- **Task instructions**:
Lines holding the string "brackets" are the ones to copy; find them all in the data.

- **Data below**:
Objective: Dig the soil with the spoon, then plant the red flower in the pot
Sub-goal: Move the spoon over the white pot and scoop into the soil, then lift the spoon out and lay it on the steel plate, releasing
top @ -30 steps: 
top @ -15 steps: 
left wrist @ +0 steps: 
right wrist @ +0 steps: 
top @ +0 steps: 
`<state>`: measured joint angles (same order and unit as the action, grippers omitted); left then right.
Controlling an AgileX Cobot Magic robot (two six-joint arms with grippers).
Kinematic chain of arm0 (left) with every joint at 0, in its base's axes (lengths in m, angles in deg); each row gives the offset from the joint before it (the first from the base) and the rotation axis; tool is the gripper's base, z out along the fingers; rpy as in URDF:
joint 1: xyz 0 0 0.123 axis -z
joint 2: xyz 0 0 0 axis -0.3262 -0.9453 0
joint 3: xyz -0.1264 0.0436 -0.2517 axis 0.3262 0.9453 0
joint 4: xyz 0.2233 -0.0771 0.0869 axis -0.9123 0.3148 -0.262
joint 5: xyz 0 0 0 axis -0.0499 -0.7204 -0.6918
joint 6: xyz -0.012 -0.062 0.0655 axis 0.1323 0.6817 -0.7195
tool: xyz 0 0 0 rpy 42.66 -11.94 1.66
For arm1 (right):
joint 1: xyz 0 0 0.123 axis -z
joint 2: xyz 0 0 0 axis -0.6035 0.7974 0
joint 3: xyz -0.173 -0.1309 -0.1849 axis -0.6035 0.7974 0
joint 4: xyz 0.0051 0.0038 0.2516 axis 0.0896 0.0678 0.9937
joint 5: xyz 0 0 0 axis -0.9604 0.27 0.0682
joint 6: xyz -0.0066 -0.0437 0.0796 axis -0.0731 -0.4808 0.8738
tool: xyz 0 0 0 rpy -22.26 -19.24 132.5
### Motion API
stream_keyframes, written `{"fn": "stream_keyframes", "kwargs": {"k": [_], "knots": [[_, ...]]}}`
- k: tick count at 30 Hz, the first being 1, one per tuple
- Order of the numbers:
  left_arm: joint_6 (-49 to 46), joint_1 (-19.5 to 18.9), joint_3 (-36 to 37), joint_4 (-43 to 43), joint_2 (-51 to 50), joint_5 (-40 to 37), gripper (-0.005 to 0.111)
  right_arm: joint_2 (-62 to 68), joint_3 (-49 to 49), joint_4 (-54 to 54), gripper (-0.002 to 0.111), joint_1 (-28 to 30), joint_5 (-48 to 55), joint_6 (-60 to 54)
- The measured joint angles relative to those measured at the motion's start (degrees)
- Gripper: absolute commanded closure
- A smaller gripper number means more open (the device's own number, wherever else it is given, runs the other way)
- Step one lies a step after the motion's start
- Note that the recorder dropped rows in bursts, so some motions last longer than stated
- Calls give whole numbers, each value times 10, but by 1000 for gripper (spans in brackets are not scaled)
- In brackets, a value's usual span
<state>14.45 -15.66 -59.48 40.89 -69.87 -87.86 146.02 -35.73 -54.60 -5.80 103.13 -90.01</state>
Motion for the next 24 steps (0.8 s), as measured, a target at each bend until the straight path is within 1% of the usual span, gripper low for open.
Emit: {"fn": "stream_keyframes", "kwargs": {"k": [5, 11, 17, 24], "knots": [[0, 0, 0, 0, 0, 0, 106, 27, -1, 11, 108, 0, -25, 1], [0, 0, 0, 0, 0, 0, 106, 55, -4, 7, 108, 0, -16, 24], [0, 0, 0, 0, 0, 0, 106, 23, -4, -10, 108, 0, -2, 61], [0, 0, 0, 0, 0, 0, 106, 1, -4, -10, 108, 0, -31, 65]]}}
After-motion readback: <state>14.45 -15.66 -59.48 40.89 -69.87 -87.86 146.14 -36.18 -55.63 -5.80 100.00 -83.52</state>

- **Your response**:
- Calls give whole numbers, each value times 10, but by 1000 for gripper (spans in brackets are not scaled)
- In brackets, a value's usual span

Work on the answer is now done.